WORK ORDER → Using the data below, determine the number of lines that include the string "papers". Write only that number.

-------- DATASET EXTRACT --------

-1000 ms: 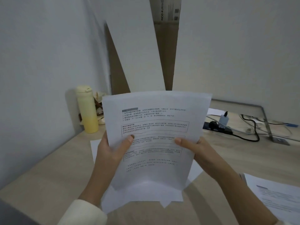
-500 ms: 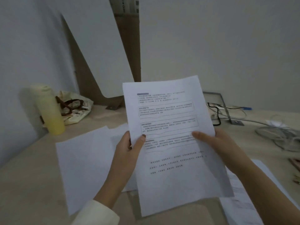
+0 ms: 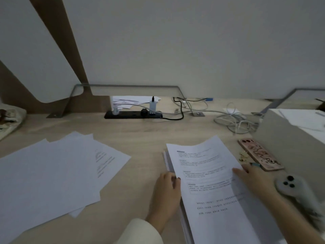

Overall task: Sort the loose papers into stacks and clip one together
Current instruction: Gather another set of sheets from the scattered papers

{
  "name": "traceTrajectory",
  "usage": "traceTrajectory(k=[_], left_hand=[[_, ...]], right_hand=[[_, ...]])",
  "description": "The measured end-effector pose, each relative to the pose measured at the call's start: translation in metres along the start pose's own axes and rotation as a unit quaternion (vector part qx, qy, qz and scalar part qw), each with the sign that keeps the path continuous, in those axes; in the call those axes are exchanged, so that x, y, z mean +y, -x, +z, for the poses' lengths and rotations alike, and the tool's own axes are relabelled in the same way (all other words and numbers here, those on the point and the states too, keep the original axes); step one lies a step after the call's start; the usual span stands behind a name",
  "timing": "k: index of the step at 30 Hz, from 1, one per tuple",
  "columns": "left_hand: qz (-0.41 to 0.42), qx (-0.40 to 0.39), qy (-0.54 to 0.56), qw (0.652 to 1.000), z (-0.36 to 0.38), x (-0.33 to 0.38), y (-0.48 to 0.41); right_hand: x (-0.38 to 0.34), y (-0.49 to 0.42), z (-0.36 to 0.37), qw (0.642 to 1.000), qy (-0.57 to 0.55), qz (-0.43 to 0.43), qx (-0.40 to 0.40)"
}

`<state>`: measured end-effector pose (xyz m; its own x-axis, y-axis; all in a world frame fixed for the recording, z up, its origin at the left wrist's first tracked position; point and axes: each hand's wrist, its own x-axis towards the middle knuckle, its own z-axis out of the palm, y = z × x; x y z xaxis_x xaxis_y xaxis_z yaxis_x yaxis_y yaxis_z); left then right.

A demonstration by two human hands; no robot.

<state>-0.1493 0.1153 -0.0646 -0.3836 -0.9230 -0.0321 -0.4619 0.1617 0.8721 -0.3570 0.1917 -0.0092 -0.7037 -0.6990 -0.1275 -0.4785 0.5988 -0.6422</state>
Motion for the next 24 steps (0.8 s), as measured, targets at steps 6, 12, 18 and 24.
traceTrajectory(k=[6, 12, 18, 24], left_hand=[[0.042, -0.054, -0.193, 0.979, 0.007, -0.010, 0.008], [0.023, -0.059, -0.161, 0.985, -0.010, -0.020, -0.006], [0.019, -0.061, -0.117, 0.991, -0.041, -0.027, -0.019], [0.043, 0.036, -0.173, 0.983, -0.106, -0.043, 0.006]], right_hand=[[0.022, -0.012, 0.029, 0.999, 0.001, 0.041, 0.009], [-0.006, -0.007, 0.054, 0.999, 0.013, 0.033, 0.017], [-0.028, -0.006, 0.070, 0.999, 0.037, 0.006, 0.020], [-0.073, 0.010, 0.087, 0.989, 0.060, -0.127, 0.036]])
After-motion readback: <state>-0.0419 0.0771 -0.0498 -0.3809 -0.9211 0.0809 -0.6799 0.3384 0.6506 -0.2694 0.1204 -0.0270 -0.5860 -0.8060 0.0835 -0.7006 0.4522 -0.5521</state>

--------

WRITTEN RESPONSE → 2